Theresa May will not change course on Brexit despite an embarrassing Commons defeat, one of her ministers has said.

Leader of the House Andrea Leadsom said that while the reverse was “disappointing”, the government was “continuing with our Plan A” – securing legally binding changes to the Irish border backstop.

She was speaking the day after MPs voted against the prime minister’s approach to Britain’s EU exit in a symbolic but damaging defeat.

The loss happened when Mrs May brought forward a motion to reiterate support for the Brexit approach MPs agreed last month – noting that negotiations between the UK and the EU over the backstop were ongoing.

But she was defeated by 303 votes to 258 after failing to win the support of Tory Brexiteers in the European Research Group (ERG), who feared her motion would also take leaving the EU without a deal off the table.

Last month, MPs agreed to reopen negotiations on the backstop, but also voted in favour of a non-binding cross-party amendment rejecting a no-deal divorce.

Asked for her reaction to the loss, Ms Leadsom said: “We are continuing with our Plan A, which is to deal with the issues which Parliament raised two weeks ago – making very clear that what they want to see is alternative arrangements to the backstop, that doesn’t mean the UK can be trapped in a backstop permanently against our will.

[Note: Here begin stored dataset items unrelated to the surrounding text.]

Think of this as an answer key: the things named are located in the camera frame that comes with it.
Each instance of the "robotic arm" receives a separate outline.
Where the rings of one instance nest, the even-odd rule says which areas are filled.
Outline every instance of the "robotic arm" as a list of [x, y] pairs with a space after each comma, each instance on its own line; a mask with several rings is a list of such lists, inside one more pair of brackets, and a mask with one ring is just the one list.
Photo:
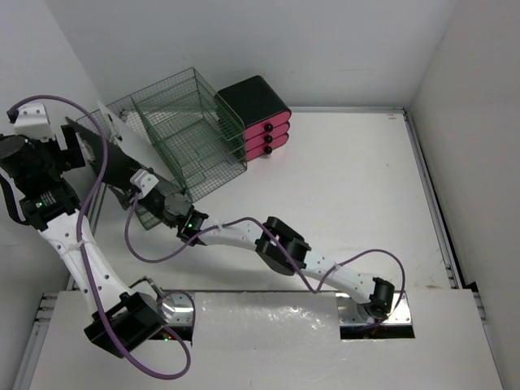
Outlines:
[[[39, 103], [21, 108], [10, 119], [15, 125], [15, 135], [0, 136], [0, 167], [24, 194], [19, 203], [25, 220], [13, 209], [14, 195], [8, 182], [1, 180], [9, 214], [15, 222], [38, 230], [80, 286], [93, 316], [93, 323], [84, 330], [87, 337], [122, 357], [106, 334], [89, 291], [81, 243], [76, 240], [80, 201], [62, 177], [63, 172], [84, 166], [81, 150], [91, 158], [94, 170], [100, 170], [100, 137], [67, 119], [68, 125], [62, 130], [68, 149], [61, 150], [50, 129], [45, 107]], [[287, 276], [303, 274], [320, 280], [320, 286], [325, 282], [349, 294], [375, 321], [387, 318], [395, 289], [388, 281], [338, 267], [336, 261], [311, 249], [303, 236], [275, 217], [269, 217], [265, 223], [254, 219], [222, 223], [195, 210], [182, 188], [175, 188], [151, 170], [143, 169], [117, 146], [109, 145], [109, 155], [110, 164], [103, 181], [119, 190], [119, 200], [129, 204], [134, 199], [134, 207], [138, 203], [169, 228], [176, 228], [176, 235], [186, 245], [228, 245], [252, 250], [273, 271]], [[110, 308], [106, 311], [110, 327], [131, 351], [168, 322], [171, 310], [166, 302], [157, 302], [163, 292], [149, 279], [145, 278], [151, 293], [140, 292], [138, 285], [128, 287], [123, 283], [96, 244], [86, 219], [82, 221], [82, 235], [97, 292], [103, 306]]]

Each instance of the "white wall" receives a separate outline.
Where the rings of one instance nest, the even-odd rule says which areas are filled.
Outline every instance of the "white wall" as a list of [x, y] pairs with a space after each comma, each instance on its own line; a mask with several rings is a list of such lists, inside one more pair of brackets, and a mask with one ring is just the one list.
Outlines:
[[520, 388], [520, 2], [461, 0], [413, 115], [457, 255]]
[[291, 105], [408, 106], [456, 0], [46, 0], [107, 102], [194, 66]]
[[[36, 93], [62, 95], [95, 108], [96, 90], [43, 0], [2, 3], [0, 52], [1, 112]], [[53, 124], [62, 124], [64, 115], [79, 116], [59, 104], [46, 106]], [[10, 130], [0, 113], [0, 132]], [[72, 181], [80, 194], [91, 182], [87, 171]], [[63, 288], [66, 280], [54, 251], [36, 231], [9, 219], [0, 195], [0, 389], [11, 388], [41, 294]]]

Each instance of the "wire mesh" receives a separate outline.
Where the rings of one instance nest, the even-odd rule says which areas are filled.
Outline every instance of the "wire mesh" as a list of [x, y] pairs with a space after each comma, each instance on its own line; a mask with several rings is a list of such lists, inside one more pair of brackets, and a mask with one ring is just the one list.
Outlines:
[[[192, 202], [247, 169], [244, 125], [201, 75], [190, 68], [107, 106], [149, 142]], [[93, 112], [106, 135], [102, 113]], [[85, 117], [78, 120], [95, 131]], [[146, 229], [159, 221], [138, 207]]]

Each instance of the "green wire rack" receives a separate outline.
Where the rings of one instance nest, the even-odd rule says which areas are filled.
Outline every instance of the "green wire rack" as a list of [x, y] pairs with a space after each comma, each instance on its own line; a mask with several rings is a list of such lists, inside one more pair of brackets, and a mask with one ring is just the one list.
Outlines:
[[[244, 124], [194, 68], [107, 108], [157, 150], [175, 178], [174, 187], [183, 189], [192, 202], [247, 170]], [[102, 113], [92, 115], [110, 134]], [[94, 130], [87, 118], [78, 122]], [[112, 191], [120, 195], [117, 188]], [[160, 222], [141, 207], [136, 214], [145, 229]]]

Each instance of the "wire dish rack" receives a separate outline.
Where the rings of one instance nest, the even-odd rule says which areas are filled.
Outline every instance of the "wire dish rack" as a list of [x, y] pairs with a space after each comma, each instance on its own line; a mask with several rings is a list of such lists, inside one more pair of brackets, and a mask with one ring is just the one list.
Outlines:
[[[244, 124], [194, 68], [107, 108], [157, 150], [175, 178], [173, 188], [184, 190], [192, 202], [247, 170]], [[101, 111], [92, 115], [110, 134]], [[78, 122], [95, 131], [86, 117]], [[160, 222], [144, 208], [136, 213], [147, 230]]]

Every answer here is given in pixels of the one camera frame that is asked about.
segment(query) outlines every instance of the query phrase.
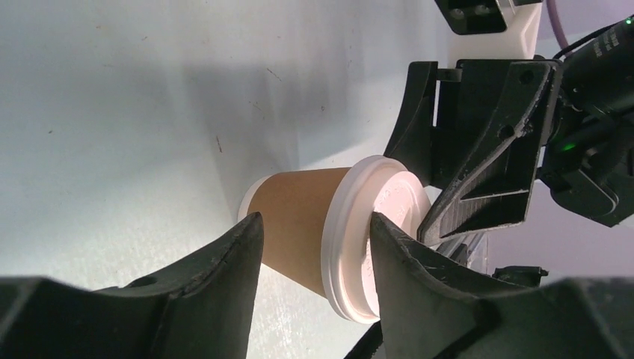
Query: green led
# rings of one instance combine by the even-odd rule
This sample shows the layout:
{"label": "green led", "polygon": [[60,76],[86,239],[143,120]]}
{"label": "green led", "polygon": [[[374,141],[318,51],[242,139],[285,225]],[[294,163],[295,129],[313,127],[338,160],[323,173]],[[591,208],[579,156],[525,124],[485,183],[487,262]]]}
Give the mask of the green led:
{"label": "green led", "polygon": [[565,145],[565,146],[564,146],[563,151],[564,151],[564,152],[566,152],[566,151],[570,151],[570,150],[572,150],[574,147],[576,147],[576,144],[567,144],[567,145]]}

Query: white plastic lid
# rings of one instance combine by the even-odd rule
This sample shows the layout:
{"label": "white plastic lid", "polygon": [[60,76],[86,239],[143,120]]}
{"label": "white plastic lid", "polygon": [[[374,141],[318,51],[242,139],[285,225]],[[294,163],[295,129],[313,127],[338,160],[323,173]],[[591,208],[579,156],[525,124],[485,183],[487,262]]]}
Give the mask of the white plastic lid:
{"label": "white plastic lid", "polygon": [[418,178],[394,159],[372,156],[351,168],[330,203],[321,238],[321,279],[335,312],[353,322],[379,320],[369,245],[372,212],[415,236],[430,206]]}

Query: scratch on table
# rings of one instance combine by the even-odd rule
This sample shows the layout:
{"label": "scratch on table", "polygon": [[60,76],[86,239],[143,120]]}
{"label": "scratch on table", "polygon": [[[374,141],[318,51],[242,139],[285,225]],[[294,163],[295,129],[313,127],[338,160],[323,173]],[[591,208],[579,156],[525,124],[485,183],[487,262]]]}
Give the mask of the scratch on table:
{"label": "scratch on table", "polygon": [[218,138],[216,136],[216,142],[218,142],[218,149],[220,150],[220,153],[222,153],[222,146],[220,145],[220,138]]}
{"label": "scratch on table", "polygon": [[273,76],[275,76],[276,79],[280,80],[280,82],[282,82],[282,79],[280,79],[280,77],[274,73],[273,71],[271,71],[271,69],[269,69],[268,67],[266,68],[267,71],[269,71]]}

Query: screw hole
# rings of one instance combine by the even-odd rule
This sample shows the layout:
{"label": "screw hole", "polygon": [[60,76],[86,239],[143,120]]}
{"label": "screw hole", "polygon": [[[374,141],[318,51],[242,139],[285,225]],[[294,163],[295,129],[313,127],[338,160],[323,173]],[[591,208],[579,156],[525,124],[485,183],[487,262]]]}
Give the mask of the screw hole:
{"label": "screw hole", "polygon": [[520,75],[520,82],[522,85],[530,84],[535,78],[535,74],[531,70],[526,70]]}
{"label": "screw hole", "polygon": [[497,132],[497,137],[502,141],[508,138],[511,138],[514,135],[515,135],[515,130],[513,129],[513,126],[511,125],[506,125],[502,127],[501,129],[499,129],[499,131]]}
{"label": "screw hole", "polygon": [[139,288],[142,286],[149,286],[152,285],[154,283],[158,282],[158,280],[154,277],[141,277],[138,278],[137,280],[133,281],[132,283],[128,284],[127,288]]}

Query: table surface
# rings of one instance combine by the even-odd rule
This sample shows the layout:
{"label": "table surface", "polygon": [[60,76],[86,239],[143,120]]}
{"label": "table surface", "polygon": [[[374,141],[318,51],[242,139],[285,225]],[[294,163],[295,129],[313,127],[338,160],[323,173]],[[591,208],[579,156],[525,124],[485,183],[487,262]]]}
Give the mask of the table surface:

“That is what the government is continuing to do.”

However, Ms Leadsom said she was concerned the result would “allow them [the EU] to pretend that there is some lack of clarity about what the UK wants”.

Andrea Leadsom said MPs should vote for Theresa May's deal if they don't want to leave the EU in a no deal Brexit
Andrea Leadsom said the PM will be sticking to her guns

She continued: “So my message for them is that it’s quite clear that two weeks ago Parliament indicated its support for a deal where we sort out in a legally-binding way alternative arrangements to the backstop and that then Parliament can support the deal.

“That remains the government’s central view and that’s what we’re working towards.”

The backstop is an insurance policy designed to avoid a hard border on the island of Ireland in the event that Britain and the EU cannot agree a free trade deal in time.

It is the key stumbling block standing in the way of Mrs May getting a Brexit deal through Parliament in time for the end of March, when Britain is due to leave.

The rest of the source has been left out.